Using real-world data responsibly is very important. Multimodal AI collects sensitive information from many sources, like images, genes, doctor notes, and wearable devices. Protecting patient privacy means strong security and following rules like HIPAA.
There are ethical questions too, like how AI makes decisions and how fair it is. Users need to understand how AI reaches its advice to trust it. Some AI systems combine knowledge graphs and LLMs to reduce mistakes like “hallucinations,” where AI makes up facts. They use verified clinical information to keep results accurate.
For managers and IT staff, choosing AI providers who care about data security, patient consent, and explaining AI decisions is key. Systems should have audit logs, encryption, and access controls to keep data safe and meet laws.
Multimodal AI helps research move forward too. AI programs sort through combined real-world data to find good candidates for clinical trials faster than checking manually. With big data on platforms like Tempus, trials can recruit people who fit specific gene and clinical profiles. This can speed up drug approvals.
This is important, especially in cancer treatment, where care depends a lot on gene analysis. Being able to match over 30,000 patients to trials across the country shows how AI helps research and improves treatment choices.

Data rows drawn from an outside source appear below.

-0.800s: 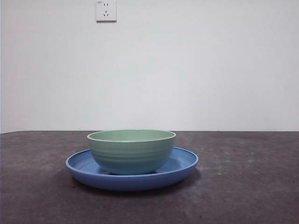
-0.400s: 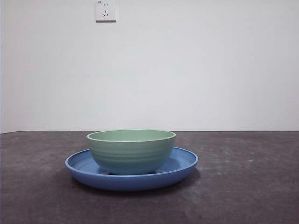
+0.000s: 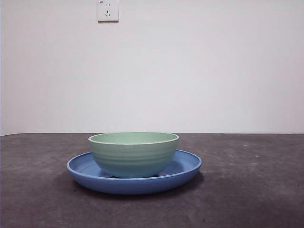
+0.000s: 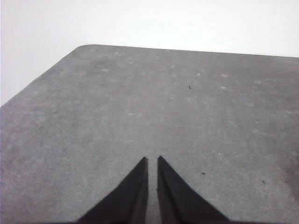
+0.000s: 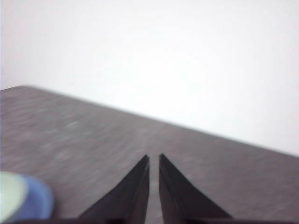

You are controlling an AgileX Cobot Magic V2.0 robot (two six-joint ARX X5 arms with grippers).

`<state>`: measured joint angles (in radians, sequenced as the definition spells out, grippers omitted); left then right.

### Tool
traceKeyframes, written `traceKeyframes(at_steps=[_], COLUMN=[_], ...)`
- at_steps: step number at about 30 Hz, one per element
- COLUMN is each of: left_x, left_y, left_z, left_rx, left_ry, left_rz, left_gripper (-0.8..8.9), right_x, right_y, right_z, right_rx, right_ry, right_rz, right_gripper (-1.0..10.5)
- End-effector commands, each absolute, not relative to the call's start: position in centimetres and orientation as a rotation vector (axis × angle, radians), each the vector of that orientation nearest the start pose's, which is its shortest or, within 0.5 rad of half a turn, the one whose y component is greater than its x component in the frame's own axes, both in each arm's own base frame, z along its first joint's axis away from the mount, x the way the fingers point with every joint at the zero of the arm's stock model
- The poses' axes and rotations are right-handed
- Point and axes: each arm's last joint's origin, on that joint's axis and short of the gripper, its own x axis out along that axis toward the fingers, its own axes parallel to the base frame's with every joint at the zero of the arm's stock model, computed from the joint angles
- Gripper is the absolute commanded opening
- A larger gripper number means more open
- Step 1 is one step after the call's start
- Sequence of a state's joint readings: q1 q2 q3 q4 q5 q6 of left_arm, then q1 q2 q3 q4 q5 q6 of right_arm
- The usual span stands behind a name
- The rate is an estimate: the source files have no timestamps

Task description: Place the green bowl on the blue plate

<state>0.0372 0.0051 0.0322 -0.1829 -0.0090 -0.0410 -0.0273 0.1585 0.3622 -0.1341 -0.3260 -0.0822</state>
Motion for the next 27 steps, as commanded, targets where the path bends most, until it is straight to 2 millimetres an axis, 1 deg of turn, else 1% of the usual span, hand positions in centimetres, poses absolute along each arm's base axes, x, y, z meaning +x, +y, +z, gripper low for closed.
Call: traceKeyframes(at_steps=[1, 3, 6, 10, 13, 19, 27], left_x=[9.6, 9.6, 9.6, 9.6, 9.6, 9.6, 9.6], left_y=[0.4, 0.4, 0.4, 0.4, 0.4, 0.4, 0.4], left_z=[14.9, 14.9, 14.9, 14.9, 14.9, 14.9, 14.9], left_rx=[-0.041, -0.041, -0.041, -0.041, -0.041, -0.041, -0.041], left_ry=[0.179, 0.179, 0.179, 0.179, 0.179, 0.178, 0.178], left_rz=[0.056, 0.056, 0.056, 0.056, 0.056, 0.056, 0.056], left_gripper=[0.32, 0.32, 0.32, 0.32, 0.32, 0.32, 0.32], right_x=[8.8, 9.2, 9.5, 9.8, 9.8, 9.6, 9.6], right_y=[0.4, 0.1, -0.1, -0.2, -0.2, -0.2, -0.2], right_z=[23.5, 21.6, 19.3, 17.1, 15.9, 14.9, 15.0], right_rx=[-0.092, -0.059, -0.033, -0.032, -0.031, -0.029, -0.029], right_ry=[-0.093, -0.053, 0.002, 0.046, 0.081, 0.174, 0.167], right_rz=[0.186, 0.113, 0.028, -0.01, -0.008, -0.008, -0.008], right_gripper=[0.3, 0.3, 0.3, 0.3, 0.3, 0.3, 0.3])
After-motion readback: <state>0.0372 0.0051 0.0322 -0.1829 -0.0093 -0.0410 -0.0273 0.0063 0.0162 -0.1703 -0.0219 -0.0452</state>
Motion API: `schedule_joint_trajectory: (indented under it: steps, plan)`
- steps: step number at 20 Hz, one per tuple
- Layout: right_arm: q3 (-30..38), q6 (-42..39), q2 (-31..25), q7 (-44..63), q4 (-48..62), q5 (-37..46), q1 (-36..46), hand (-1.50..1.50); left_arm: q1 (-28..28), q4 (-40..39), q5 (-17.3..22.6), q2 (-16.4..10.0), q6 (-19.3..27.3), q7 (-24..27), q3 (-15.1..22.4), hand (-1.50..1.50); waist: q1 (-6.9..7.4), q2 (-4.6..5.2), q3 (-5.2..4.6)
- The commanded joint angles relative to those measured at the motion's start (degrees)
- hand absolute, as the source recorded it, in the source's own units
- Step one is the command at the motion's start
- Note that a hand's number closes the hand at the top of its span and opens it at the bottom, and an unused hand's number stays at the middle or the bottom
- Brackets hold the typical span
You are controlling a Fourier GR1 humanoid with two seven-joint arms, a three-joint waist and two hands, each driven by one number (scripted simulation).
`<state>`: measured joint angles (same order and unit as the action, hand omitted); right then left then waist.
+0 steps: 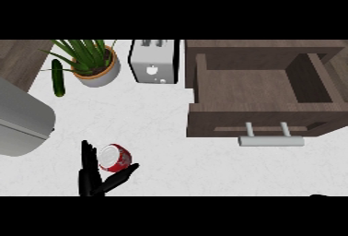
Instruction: Pick up the can, place it into the drawer and close the drawer
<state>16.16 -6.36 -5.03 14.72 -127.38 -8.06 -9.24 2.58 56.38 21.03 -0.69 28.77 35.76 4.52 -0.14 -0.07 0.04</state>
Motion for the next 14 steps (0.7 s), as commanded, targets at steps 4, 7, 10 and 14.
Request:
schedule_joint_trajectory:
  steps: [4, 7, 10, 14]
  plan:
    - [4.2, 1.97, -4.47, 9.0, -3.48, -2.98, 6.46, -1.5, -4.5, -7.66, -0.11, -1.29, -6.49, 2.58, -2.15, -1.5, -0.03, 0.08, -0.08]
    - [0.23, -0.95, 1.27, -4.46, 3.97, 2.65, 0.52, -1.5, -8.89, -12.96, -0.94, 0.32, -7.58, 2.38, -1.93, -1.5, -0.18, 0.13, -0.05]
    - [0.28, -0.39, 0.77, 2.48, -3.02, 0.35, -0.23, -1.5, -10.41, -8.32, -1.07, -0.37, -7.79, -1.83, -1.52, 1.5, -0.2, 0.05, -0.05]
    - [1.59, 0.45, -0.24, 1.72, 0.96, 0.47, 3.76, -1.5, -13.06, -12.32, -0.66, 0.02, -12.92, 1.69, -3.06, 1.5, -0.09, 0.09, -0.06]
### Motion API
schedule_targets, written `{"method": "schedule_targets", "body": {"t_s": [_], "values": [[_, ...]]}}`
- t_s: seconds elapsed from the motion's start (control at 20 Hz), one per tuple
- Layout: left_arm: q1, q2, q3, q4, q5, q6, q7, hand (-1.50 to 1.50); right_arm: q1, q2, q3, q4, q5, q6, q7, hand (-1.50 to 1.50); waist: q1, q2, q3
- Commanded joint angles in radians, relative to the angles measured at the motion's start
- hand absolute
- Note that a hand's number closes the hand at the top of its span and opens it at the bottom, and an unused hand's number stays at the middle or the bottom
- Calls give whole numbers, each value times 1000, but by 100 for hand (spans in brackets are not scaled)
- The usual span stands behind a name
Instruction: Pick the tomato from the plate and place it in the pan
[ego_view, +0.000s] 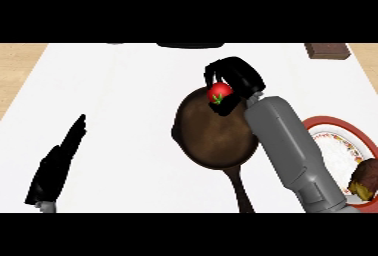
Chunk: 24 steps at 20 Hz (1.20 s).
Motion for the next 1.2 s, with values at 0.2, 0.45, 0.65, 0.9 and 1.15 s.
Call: {"method": "schedule_targets", "body": {"t_s": [0.2,0.45,0.65,0.9,1.15], "values": [[16,3,-2,-30,8,-28,-3,0,-27,68,190,278,47,-161,-25,150,28,5,1],[-51,-39,-46,21,-36,2,-18,0,-100,69,99,368,-221,71,117,-150,64,14,1],[-68,-21,-18,63,-23,-14,-12,0,-40,70,102,423,-361,57,50,-150,66,17,2],[-88,-35,-38,61,-38,-10,6,0,-84,70,53,384,-523,-70,-56,-150,70,18,3],[-26,-18,-20,23,-20,-24,-25,0,-137,70,-50,430,-639,-165,-80,-150,53,13,2]]}}
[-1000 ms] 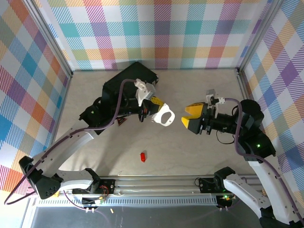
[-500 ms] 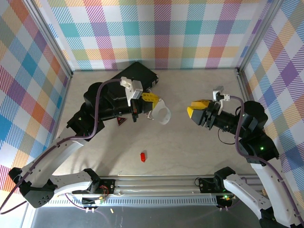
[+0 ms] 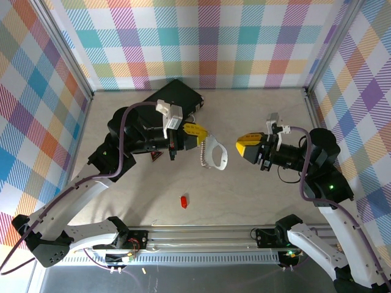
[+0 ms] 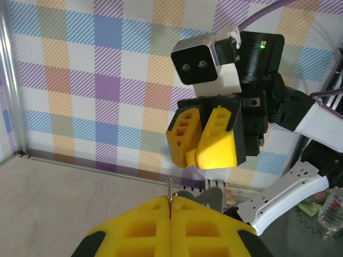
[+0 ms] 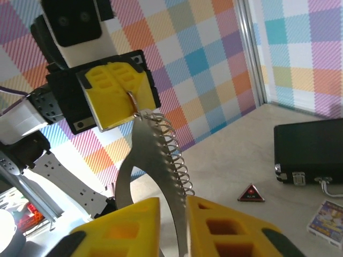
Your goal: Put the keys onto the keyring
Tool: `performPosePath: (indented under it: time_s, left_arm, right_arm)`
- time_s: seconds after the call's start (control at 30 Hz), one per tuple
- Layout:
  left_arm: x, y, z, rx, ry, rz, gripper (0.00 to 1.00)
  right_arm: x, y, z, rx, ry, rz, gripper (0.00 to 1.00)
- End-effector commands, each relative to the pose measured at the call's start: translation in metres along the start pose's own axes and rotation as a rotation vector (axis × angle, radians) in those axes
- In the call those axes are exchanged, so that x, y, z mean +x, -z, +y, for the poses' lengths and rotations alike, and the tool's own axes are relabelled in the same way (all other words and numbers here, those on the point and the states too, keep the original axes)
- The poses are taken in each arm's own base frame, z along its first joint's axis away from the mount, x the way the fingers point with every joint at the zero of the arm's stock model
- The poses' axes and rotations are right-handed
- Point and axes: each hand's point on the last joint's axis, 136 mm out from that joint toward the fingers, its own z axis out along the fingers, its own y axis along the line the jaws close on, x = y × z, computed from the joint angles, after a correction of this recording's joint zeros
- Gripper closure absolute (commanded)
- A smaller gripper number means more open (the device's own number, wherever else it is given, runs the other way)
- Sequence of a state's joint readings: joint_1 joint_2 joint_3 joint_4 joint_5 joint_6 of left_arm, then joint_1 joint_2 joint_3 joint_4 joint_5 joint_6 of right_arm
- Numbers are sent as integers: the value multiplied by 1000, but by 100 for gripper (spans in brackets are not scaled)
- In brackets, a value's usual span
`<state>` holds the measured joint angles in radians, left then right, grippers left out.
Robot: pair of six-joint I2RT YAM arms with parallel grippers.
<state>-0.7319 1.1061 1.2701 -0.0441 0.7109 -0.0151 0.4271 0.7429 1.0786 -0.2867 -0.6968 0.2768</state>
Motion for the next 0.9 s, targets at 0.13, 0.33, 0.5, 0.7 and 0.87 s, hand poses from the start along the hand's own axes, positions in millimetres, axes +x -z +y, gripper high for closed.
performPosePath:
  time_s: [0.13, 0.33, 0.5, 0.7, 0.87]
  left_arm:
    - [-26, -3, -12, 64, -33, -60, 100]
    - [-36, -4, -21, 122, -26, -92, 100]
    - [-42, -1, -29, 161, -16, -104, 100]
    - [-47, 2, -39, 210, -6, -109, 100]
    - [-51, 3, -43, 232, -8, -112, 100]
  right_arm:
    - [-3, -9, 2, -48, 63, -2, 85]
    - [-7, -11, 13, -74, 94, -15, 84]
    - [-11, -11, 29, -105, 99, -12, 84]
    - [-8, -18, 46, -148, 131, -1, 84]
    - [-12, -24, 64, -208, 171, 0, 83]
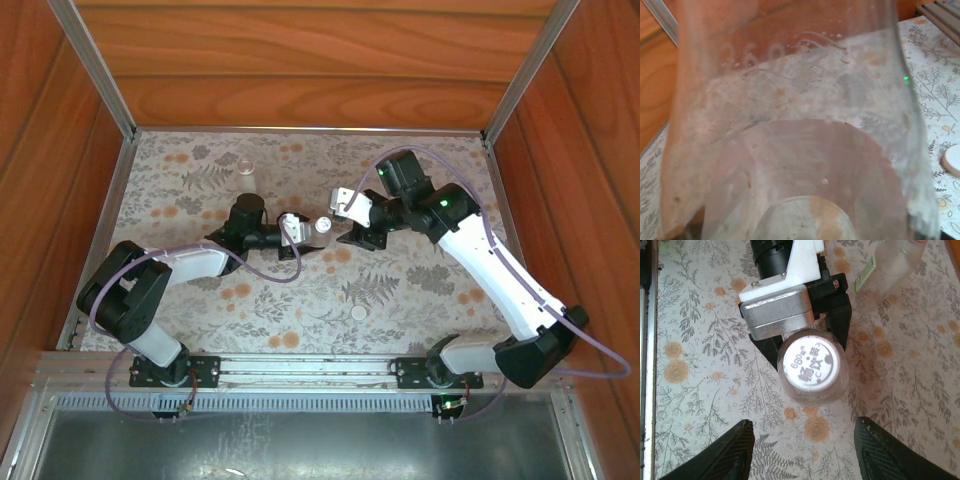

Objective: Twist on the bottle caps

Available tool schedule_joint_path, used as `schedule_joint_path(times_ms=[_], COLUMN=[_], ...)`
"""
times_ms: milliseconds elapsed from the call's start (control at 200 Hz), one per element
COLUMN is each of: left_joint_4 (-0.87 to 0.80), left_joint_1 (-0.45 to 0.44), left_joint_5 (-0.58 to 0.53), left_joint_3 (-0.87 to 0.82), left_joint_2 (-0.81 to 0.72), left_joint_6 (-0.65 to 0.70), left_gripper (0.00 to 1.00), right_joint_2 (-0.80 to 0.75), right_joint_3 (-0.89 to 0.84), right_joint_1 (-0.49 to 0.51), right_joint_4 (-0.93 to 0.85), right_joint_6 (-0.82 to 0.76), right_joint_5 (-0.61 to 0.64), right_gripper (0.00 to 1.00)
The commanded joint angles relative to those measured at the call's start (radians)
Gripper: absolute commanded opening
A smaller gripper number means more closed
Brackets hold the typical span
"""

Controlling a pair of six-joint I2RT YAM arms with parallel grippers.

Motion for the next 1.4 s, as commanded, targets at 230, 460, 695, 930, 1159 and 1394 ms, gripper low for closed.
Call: schedule_joint_path(times_ms=[230,460,695,930,1159,1394], left_joint_4=[-0.001,-0.001,-0.001,-0.001,0.002,0.011], left_joint_1=[0.006,0.006,0.005,0.004,-0.016,-0.03], left_joint_5=[0.057,0.065,0.066,-0.07,-0.386,-0.496], left_joint_3=[0.029,0.032,0.029,0.041,0.069,0.073], left_joint_2=[0.001,-0.003,-0.003,-0.011,-0.005,-0.001], left_joint_6=[-0.013,-0.03,-0.032,-0.066,-0.069,-0.053], left_gripper=[0.56,0.56,0.56,0.55,0.53,0.53], right_joint_2=[0.062,0.086,0.077,0.085,0.133,0.118], right_joint_3=[0.047,0.024,-0.014,-0.014,-0.022,-0.04], right_joint_1=[0.027,0.03,0.029,0.03,0.047,0.048], right_joint_4=[0.044,0.108,0.154,0.219,0.389,0.378], right_joint_6=[-0.019,0.029,0.065,0.337,0.969,1.211], right_joint_5=[-0.112,-0.144,-0.156,-0.079,0.117,0.361], right_gripper=[0.5,0.45,0.26,0.0,0.0,0.04])
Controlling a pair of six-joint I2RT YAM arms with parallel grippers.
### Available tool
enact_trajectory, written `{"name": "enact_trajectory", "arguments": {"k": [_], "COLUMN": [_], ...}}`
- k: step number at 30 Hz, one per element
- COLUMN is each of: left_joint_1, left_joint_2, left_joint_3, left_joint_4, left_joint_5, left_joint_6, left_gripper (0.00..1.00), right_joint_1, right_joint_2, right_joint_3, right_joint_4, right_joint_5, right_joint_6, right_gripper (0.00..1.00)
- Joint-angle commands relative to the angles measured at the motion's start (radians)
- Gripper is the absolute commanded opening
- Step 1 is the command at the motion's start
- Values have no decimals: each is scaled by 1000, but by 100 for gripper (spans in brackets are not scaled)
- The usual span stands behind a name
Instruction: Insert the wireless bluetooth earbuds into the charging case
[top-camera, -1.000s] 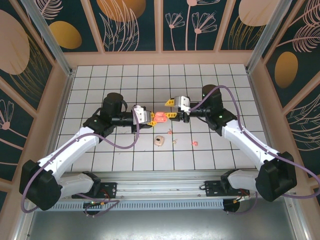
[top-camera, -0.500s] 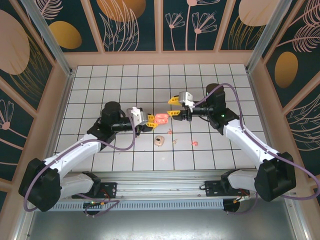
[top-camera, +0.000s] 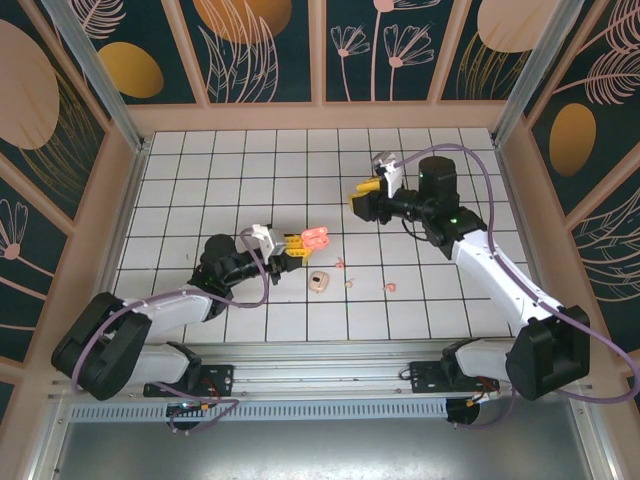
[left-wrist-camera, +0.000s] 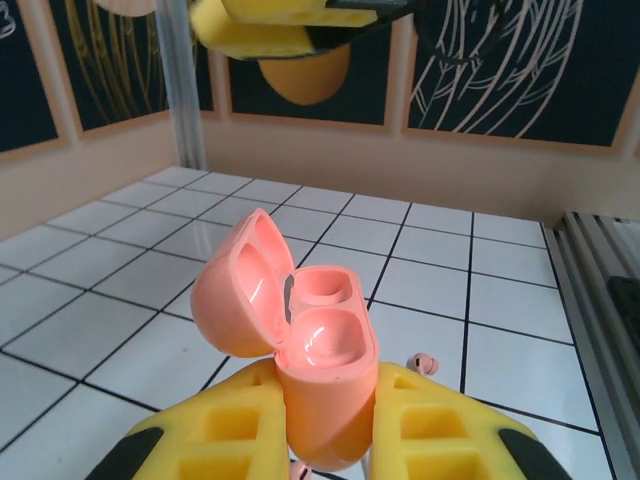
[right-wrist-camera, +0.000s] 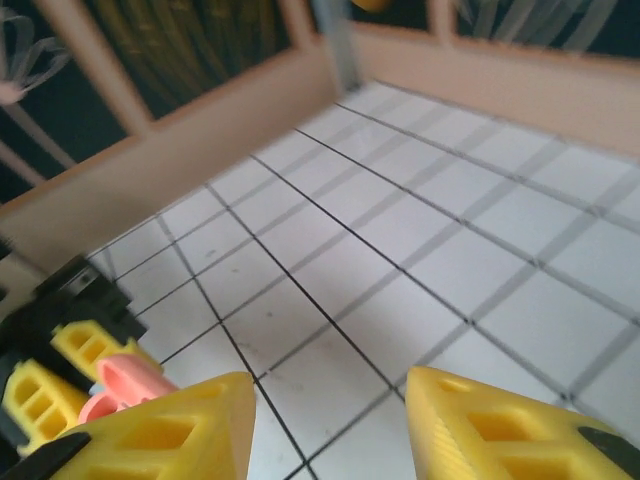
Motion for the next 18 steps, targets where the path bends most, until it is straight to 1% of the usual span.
{"name": "enact_trajectory", "arguments": {"k": [1,4,8,10,14,18], "left_joint_1": [-5,-5,-4,-5,-4,-5], "left_joint_2": [25,53,87,91,88,83], "left_joint_3": [-6,-7,-4,0,14,37], "left_joint_4": [206,208,208,201,184,145], "left_joint_5": [-41,-44,-41,-30,-45,-38], "left_joint_6": [-70,-43,-30,-29,-23,-7], "left_gripper": [7,7,7,6,6,6], "right_joint_1": [-8,-10,5,38,114,145], "right_joint_2": [1,0,-37,-80,-141,-124], "right_joint_3": [26,13,-67,-132,-279,-359], "right_joint_4": [-267,-440,-591,-608,-572,-521], "right_joint_5": [276,393,417,415,419,409], "right_joint_6": [280,441,630,721,875,934], "right_gripper": [43,43,42,42,43,43]}}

By doing these steps, medical offices can use multimodal real-world data to improve care, increase efficiency, and stay competitive in healthcare.
Using multimodal real-world data in healthcare is an important step for personalized treatment in the U.S. By combining different types of data with AI, medical providers can get better insight for diagnoses, treatments, and clinical trial matching.
Examples like Tempus’s large data networks and Simbo AI’s call systems show how this technology works in real life for providers, staff, and patients. Still, paying attention to privacy, ethics, and workflow fit is critical. Medical practice leaders who adopt these technologies carefully can give better care and run smoother offices in a healthcare system that relies more on data every day.
AI-enabled precision medicine uses artificial intelligence to enhance patient care by accelerating the discovery of new treatment targets, predicting treatment effectiveness, and identifying suitable clinical trials, ultimately allowing for earlier diagnoses of various diseases.
AI can help healthcare providers make more informed treatment decisions by analyzing large volumes of data, identifying care gaps, and providing tailored insights that lead to better patient outcomes.
AI can efficiently handle high call volumes, reducing wait times for patients, streamlining appointment scheduling, and improving overall patient engagement, which enhances the patient experience.
AI assists in clinical trial matching by analyzing patient data and identifying individuals who may qualify for specific trials, increasing the chances of successful enrollment and outcomes.
Tempus partners with over 95% of the top 20 pharmaceutical companies in oncology by providing molecular profiling and data-driven insights to enhance drug development and treatment personalization.
Tempus utilizes multimodal real-world data, including genomic, clinical, and behavioral data, helping to provide comprehensive insights into patient care and treatment options.
AI improves patient care by enabling high-quality testing, efficient trial matching, and deep analysis of research data, all contributing to better patient outcomes.
Olivia is an AI-enabled personal health concierge app designed for patients and caregivers to help them manage, organize, and proactively control their health data.
Tempus launched a collaboration with BioNTech for real-world data usage and received FDA clearance for its AI-based Tempus ECG-AF device to identify patients at risk of atrial fibrillation.
AI accelerates the identification of novel therapeutic targets, enhancing the speed and accuracy of treatment development in precision medicine, which is critical in improving patient outcomes in complex diseases.